◆ **PROBLEM**: Starting with the first line of the data that follows, transcribe every line verbatim until the line containing "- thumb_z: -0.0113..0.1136" has been transcribed.

◆ **TASK MATERIAL**:

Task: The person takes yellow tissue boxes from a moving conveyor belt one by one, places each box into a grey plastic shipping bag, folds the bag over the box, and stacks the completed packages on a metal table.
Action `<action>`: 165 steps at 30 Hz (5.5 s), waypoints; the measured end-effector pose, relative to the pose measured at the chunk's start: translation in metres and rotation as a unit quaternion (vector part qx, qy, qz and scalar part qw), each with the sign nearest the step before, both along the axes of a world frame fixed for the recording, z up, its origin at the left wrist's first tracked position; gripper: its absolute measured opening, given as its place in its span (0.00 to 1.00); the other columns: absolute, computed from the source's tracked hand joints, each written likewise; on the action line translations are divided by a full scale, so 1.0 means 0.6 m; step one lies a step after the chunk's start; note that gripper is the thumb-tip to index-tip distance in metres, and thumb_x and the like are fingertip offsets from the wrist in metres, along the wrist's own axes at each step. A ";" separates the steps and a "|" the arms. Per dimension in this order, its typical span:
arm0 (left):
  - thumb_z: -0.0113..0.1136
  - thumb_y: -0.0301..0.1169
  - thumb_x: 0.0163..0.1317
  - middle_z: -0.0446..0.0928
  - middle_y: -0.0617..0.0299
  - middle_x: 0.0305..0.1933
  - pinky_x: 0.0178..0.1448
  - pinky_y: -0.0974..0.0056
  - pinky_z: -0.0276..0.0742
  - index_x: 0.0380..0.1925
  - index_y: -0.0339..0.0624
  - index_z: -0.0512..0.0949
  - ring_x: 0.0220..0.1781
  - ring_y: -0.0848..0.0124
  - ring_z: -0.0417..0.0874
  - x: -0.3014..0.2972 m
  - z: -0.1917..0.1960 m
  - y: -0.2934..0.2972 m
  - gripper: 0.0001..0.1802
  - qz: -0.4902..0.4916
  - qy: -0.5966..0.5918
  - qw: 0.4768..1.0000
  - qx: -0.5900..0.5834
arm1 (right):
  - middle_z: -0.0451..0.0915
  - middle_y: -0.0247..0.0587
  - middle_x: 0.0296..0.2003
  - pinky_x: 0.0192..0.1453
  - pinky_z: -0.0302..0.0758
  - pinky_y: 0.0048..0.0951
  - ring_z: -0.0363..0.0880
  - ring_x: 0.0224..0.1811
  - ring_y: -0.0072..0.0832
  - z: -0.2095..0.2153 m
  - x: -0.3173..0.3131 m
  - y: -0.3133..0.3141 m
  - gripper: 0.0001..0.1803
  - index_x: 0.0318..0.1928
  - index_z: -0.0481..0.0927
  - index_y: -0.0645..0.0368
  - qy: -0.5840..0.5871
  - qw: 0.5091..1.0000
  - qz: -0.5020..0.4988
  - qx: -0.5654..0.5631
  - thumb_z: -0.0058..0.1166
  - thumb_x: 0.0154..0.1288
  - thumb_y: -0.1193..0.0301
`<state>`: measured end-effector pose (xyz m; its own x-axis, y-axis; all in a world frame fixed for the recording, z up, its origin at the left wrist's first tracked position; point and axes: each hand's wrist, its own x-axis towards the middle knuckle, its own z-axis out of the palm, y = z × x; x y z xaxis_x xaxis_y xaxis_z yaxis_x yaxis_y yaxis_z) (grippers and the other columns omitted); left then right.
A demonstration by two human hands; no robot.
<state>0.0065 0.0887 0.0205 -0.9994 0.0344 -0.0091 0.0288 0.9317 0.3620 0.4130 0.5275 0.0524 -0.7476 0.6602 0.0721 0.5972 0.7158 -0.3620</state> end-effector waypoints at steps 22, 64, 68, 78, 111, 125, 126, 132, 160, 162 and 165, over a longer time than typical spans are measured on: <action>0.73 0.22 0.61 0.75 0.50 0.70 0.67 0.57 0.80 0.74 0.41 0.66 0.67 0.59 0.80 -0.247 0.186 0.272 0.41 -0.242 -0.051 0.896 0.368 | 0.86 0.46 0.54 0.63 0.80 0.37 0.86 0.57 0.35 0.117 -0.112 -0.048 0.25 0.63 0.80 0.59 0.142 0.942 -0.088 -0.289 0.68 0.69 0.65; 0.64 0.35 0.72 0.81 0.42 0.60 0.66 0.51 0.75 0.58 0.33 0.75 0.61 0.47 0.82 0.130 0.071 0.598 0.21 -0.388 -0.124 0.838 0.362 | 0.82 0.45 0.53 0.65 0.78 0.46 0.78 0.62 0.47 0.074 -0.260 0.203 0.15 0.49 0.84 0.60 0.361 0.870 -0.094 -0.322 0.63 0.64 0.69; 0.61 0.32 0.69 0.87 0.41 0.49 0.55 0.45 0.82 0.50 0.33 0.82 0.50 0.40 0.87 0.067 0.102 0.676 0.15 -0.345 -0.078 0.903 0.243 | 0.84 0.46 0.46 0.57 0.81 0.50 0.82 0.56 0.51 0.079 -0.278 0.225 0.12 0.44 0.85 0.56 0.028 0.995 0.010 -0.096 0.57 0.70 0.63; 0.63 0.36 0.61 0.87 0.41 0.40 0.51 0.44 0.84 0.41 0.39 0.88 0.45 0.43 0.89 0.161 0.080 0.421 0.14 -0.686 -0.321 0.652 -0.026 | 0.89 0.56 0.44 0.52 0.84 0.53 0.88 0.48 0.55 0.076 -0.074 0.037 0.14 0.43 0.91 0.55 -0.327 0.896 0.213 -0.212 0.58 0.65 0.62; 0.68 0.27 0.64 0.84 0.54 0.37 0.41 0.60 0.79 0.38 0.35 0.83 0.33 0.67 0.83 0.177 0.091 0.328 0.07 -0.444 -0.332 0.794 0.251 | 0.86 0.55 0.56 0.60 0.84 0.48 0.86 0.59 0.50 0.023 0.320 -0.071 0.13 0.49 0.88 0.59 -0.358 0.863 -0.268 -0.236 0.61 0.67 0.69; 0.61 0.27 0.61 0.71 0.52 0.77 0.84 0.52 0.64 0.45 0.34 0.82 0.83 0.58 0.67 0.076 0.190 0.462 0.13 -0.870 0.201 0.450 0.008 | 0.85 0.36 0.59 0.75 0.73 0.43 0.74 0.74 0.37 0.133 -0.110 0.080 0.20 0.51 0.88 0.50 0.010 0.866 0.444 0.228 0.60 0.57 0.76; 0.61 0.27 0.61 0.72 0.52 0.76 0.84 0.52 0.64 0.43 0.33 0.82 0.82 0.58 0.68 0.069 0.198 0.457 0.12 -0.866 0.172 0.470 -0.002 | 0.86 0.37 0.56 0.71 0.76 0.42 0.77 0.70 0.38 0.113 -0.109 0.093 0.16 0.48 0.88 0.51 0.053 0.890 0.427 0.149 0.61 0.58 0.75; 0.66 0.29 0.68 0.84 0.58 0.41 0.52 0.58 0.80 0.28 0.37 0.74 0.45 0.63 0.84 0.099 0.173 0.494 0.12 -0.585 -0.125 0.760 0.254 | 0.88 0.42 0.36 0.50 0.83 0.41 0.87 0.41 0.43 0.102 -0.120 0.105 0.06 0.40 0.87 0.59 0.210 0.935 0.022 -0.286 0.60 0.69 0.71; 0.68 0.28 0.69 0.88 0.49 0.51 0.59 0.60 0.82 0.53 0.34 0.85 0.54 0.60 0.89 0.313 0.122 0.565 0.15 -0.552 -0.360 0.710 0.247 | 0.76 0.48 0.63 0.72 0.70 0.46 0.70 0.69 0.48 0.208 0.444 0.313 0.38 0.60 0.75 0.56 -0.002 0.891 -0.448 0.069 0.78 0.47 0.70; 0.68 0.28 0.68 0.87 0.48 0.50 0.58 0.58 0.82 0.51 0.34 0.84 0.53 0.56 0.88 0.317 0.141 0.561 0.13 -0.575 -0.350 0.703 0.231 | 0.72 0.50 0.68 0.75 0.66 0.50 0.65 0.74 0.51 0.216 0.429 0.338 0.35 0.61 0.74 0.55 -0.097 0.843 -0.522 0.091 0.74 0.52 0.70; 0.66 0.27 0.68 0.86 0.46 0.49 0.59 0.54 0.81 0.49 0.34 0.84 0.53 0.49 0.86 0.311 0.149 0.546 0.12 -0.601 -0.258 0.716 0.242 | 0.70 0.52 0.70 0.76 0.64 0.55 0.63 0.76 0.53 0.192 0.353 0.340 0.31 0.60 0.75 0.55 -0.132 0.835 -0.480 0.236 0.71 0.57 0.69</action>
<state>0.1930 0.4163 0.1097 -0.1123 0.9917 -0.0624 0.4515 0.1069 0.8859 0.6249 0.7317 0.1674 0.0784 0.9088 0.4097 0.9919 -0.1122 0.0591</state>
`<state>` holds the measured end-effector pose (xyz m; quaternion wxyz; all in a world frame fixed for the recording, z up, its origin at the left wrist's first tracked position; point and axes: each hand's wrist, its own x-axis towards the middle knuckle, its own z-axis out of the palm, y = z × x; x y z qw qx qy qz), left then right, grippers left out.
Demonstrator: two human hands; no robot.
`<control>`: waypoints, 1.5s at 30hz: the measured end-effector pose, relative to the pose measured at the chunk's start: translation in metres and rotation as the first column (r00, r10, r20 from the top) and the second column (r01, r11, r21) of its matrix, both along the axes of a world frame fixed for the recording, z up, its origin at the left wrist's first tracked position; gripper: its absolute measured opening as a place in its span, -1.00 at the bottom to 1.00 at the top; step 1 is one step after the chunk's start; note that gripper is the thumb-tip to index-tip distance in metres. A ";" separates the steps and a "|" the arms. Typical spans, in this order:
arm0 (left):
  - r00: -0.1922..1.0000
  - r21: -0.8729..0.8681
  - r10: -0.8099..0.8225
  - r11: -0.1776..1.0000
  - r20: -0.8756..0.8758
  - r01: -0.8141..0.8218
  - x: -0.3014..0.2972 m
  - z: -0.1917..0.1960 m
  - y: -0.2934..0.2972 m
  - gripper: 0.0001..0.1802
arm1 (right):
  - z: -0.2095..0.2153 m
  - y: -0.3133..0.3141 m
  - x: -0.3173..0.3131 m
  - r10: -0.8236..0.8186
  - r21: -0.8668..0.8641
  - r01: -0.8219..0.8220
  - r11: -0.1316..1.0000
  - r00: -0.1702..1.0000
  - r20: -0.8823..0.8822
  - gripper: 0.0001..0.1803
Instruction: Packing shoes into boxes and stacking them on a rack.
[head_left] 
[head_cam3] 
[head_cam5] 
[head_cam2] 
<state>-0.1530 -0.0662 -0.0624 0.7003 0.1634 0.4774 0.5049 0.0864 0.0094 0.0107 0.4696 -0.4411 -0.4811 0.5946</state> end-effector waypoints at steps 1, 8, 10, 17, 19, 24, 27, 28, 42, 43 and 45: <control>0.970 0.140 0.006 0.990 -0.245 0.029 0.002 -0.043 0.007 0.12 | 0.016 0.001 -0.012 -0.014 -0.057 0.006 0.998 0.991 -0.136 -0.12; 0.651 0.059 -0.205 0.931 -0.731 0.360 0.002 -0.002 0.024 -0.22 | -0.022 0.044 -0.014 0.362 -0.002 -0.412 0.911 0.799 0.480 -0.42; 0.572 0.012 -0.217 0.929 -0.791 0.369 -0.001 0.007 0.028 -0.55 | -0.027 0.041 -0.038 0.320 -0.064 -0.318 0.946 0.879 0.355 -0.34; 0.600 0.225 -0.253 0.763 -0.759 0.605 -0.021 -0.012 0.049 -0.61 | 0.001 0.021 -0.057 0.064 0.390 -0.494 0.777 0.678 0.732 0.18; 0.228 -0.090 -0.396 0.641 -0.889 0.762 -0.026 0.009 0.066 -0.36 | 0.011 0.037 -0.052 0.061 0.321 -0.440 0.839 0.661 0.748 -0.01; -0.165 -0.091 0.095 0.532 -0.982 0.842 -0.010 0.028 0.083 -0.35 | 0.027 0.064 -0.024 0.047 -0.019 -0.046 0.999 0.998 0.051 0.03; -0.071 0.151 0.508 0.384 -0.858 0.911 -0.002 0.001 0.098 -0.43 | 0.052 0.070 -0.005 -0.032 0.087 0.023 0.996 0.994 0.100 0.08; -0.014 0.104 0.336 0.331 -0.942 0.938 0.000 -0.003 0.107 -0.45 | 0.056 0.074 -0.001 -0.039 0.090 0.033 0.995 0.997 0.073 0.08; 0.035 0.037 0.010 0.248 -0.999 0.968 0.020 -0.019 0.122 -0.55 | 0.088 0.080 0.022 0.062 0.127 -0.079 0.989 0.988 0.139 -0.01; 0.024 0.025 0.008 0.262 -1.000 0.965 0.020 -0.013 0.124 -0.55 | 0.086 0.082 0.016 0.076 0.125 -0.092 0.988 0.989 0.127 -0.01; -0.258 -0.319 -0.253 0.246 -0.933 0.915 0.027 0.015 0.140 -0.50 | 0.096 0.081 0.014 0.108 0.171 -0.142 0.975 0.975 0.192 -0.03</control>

◆ **TASK OUTPUT**:
Task: The person takes yellow tissue boxes from a moving conveyor belt one by one, places each box into a grey plastic shipping bag, folds the bag over the box, and stacks the completed packages on a metal table.
Action `<action>`: 165 steps at 30 Hz (5.5 s), waypoints; the measured end-effector pose, relative to the pose measured at the chunk's start: translation in metres and rotation as a unit quaternion (vector part qx, qy, qz and scalar part qw), each with the sign nearest the step before, both along the axes of a world frame fixed for the recording, z up, its origin at the left wrist's first tracked position; gripper: its absolute measured opening, given as its place in its span (0.00 to 1.00); the other columns: absolute, computed from the source's tracked hand joints, each written likewise; on the action line translations are divided by a full scale, so 1.0 means 0.6 m; step one lies a step after the chunk's start; note that gripper is the thumb-tip to index-tip distance in metres, and thumb_x and the like are fingertip offsets from the wrist in metres, along the wrist's own axes at each step. A ";" separates the steps and a "|" the arms. Per dimension in this order, its typical span:
arm0 (left):
  - thumb_z: -0.0113..0.1136

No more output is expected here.